• _EXERCISE DESCRIPTION_:
Restate every entry word for word.

• _EXTRACTED MATERIAL_:
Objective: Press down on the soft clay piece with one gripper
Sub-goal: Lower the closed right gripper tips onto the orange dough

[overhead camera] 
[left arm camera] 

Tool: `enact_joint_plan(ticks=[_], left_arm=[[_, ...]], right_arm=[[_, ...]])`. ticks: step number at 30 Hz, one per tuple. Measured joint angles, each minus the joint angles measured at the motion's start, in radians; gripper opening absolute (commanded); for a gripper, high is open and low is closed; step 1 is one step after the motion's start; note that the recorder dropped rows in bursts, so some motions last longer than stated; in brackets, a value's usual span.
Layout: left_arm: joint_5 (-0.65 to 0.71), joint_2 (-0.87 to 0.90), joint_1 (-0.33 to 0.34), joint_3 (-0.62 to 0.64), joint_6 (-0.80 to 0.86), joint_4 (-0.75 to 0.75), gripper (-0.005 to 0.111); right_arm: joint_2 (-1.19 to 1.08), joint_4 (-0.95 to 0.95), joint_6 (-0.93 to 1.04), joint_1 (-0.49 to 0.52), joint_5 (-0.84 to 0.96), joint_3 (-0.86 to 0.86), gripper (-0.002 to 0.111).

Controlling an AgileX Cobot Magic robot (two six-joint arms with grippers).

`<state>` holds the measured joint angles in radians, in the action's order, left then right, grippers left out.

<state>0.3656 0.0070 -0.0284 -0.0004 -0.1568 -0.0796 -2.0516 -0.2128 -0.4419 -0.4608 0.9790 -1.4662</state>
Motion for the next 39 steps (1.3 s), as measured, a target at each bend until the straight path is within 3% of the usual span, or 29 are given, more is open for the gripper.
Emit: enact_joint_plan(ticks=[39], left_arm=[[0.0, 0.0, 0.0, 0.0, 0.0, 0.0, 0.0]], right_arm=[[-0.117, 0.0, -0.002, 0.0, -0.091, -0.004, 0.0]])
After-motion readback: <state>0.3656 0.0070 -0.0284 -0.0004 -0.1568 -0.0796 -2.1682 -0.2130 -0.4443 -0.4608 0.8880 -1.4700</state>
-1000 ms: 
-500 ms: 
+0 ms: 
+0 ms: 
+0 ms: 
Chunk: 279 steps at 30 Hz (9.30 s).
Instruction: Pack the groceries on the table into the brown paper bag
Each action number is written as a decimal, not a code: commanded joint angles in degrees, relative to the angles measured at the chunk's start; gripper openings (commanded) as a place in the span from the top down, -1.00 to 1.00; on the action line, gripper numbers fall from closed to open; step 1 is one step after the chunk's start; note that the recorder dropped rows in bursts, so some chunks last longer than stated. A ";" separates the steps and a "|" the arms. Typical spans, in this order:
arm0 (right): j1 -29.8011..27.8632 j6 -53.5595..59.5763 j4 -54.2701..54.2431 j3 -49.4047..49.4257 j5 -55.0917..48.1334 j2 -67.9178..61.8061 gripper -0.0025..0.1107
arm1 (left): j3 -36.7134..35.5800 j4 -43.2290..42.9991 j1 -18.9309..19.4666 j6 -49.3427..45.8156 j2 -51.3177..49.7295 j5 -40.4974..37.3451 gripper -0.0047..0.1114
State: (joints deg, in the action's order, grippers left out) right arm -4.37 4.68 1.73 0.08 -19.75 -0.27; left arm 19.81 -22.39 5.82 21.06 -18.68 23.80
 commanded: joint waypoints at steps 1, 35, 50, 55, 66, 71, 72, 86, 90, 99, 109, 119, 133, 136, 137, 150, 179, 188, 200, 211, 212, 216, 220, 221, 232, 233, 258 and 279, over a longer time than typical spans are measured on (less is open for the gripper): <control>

• _EXERCISE RESPONSE_:
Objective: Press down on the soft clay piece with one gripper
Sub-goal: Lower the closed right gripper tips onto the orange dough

[overhead camera] 
[left arm camera] 

Tool: `enact_joint_plan(ticks=[_], left_arm=[[_, ...]], right_arm=[[_, ...]])`. ticks: step number at 30 Hz, one per tuple. Measured joint angles, each minus the joint angles measured at the motion's start, in radians; gripper opening absolute (commanded); for a gripper, high is open and low is closed; step 1 is one step after the motion's start; note that the recorder dropped rows in bursts, so some motions last longer than stated; in brackets, a value's usual span.
Layout: left_arm: joint_5 (-0.65 to 0.71), joint_2 (-0.87 to 0.90), joint_1 (-0.33 to 0.34), joint_3 (-0.62 to 0.64), joint_6 (-0.80 to 0.86), joint_4 (-0.75 to 0.75), gripper (-0.005 to 0.111); right_arm: joint_2 (-1.19 to 1.08), joint_4 (-0.95 to 0.95), joint_6 (-0.93 to 1.04), joint_1 (-0.49 to 0.52), joint_5 (-0.84 to 0.96), joint_3 (-0.86 to 0.86), gripper (-0.002 to 0.111).

Controlling an AgileX Cobot Magic robot (two six-joint arms with grippers).

`<state>` holds the measured joint angles in radians, in the action's order, left then right, grippers left out.

<state>0.3656 0.0070 -0.0284 -0.0004 -0.1568 -0.0796 -2.0516 -0.2128 -0.4419 -0.4608 0.9790 -1.4662</state>
Motion for the next 39 steps (1.3 s), as measured, a target at each bend until the straight path is within 3% of the usual span, or 29 are given, more is open for the gripper.
Emit: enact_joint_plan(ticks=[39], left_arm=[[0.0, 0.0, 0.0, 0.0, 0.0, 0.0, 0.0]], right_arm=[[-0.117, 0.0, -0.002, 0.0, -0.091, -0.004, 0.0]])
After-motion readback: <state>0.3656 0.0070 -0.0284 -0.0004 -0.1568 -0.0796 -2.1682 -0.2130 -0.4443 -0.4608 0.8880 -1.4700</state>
-1000 ms: 
-500 ms: 
+0 ms: 
+0 ms: 
+0 ms: 
Chunk: 279 steps at 30 Hz (9.30 s).
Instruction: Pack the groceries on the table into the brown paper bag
Each action number is written as a decimal, not a code: commanded joint angles in degrees, relative to the angles measured at the chunk's start; gripper openings (commanded) as a place in the span from the top down, -1.00 to 1.00; on the action line, gripper numbers fall from closed to open; step 1 is one step after the chunk's start; note that the recorder dropped rows in bursts, so some chunks last longer than stated. A ";" separates the steps and a "|" the arms. Typical spans, in this order:
arm0 (right): j1 -29.8011..27.8632 j6 -53.5595..59.5763 j4 -54.2701..54.2431 j3 -49.4047..49.4257 j5 -55.0917..48.1334 j2 -67.9178..61.8061 gripper -0.0025..0.1107
arm1 (left): j3 -36.7134..35.5800 j4 -43.2290..42.9991 j1 -18.9309..19.4666 j6 -49.3427..45.8156 j2 -51.3177..49.7295 j5 -40.4974..37.3451 gripper -0.0047..0.1114
State: (joints deg, in the action's order, grippers left out) right arm -4.37 4.68 1.73 0.08 -19.75 -0.27; left arm 19.81 -22.39 5.82 21.06 -18.68 23.80
 commanded: joint waypoints at steps 1, 35, 50, 55, 66, 71, 72, 86, 90, 99, 109, 119, 133, 136, 137, 150, 179, 188, 200, 211, 212, 216, 220, 221, 232, 233, 258 and 279, over a longer time than typical spans are measured on (less is open for the gripper): <control>

The answer is complete, and the exercise is done.